ASSIGNMENT ▸ Copy out each line below verbatim, skipping any picture.

*** GIVEN MATERIAL ***

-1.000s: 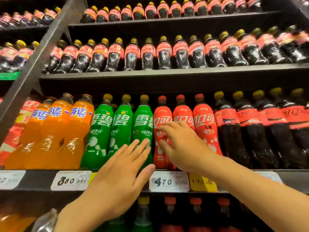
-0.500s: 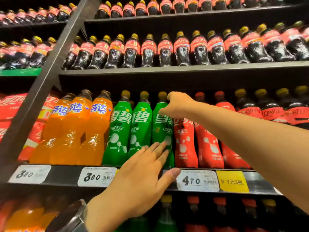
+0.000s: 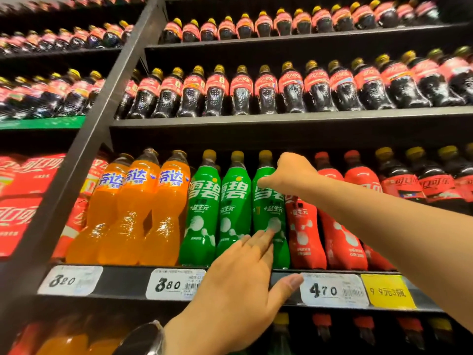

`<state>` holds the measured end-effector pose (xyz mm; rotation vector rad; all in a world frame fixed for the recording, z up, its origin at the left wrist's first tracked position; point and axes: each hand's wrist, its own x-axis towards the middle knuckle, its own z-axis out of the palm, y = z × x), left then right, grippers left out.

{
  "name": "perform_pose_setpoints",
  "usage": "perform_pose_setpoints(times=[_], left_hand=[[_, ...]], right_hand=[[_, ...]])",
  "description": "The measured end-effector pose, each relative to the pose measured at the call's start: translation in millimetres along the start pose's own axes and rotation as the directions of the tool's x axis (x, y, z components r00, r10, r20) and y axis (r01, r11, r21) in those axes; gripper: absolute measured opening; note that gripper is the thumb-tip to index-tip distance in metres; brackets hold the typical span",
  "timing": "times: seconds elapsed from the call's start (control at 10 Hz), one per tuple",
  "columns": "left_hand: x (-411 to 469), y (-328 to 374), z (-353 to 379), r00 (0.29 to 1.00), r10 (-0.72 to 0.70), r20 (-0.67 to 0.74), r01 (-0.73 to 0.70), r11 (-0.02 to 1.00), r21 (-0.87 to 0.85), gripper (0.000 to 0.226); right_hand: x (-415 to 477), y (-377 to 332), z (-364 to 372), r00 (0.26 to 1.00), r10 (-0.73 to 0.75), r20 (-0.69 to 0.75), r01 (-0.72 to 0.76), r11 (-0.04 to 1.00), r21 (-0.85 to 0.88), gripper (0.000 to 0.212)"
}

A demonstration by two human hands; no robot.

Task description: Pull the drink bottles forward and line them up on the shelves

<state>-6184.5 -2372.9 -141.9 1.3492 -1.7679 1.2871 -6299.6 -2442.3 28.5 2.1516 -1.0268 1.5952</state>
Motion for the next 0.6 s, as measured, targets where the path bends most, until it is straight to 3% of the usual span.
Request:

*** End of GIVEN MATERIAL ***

REPLY TO THE EXERCISE ▸
-1.000s: 
-0.500s: 
+0.000s: 

`<state>` holds the measured end-effector pose (xyz mm; rotation vector rad; all in a world frame fixed for the recording, z up, its origin at the left wrist's first tracked position; point and axes: each hand's wrist, its own x-axis towards the middle knuckle, its own z-axis out of the palm, y = z × x), left then right, grippers left out.

{
  "name": "perform_pose_setpoints",
  "usage": "perform_pose_setpoints(times=[_], left_hand=[[_, ...]], right_hand=[[_, ...]])",
  "description": "The measured end-effector pose, each relative to the pose measured at the call's start: translation in millimetres along the start pose's own axes and rotation as the directions of the tool's x axis (x, y, z components r00, r10, r20) and y axis (r01, r11, r21) in those axes; gripper: absolute measured opening; note that gripper is the thumb-tip to index-tip distance in metres; brackets hold the typical span",
  "timing": "times: seconds elapsed from the call's start (control at 10 Hz), one per tuple",
  "columns": "left_hand: x (-411 to 469), y (-328 to 374), z (-353 to 379), r00 (0.29 to 1.00), r10 (-0.72 to 0.70), r20 (-0.67 to 0.74), r01 (-0.73 to 0.70), r11 (-0.02 to 1.00), r21 (-0.87 to 0.85), gripper (0.000 to 0.226); right_hand: x (-415 to 477), y (-377 to 332), z (-364 to 372), r00 (0.26 to 1.00), r10 (-0.73 to 0.75), r20 (-0.69 to 0.75), r01 (-0.72 to 0.76), r11 (-0.04 to 1.00), r21 (-0.85 to 0.88), gripper (0.000 to 0.212)"
}

A demonstration by two human hands; no robot.

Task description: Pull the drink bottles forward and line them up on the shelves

<state>-6184.5 -2372.9 -141.9 1.3492 -1.7679 1.2871 -6299.6 -2442.3 28.5 2.1516 -1.0268 1.5952</state>
Motion for the next 0.6 s, as measured, targets where the path bends most, until it is straight to 3% of the usual span.
Request:

The exercise calls for nothing more than this answer.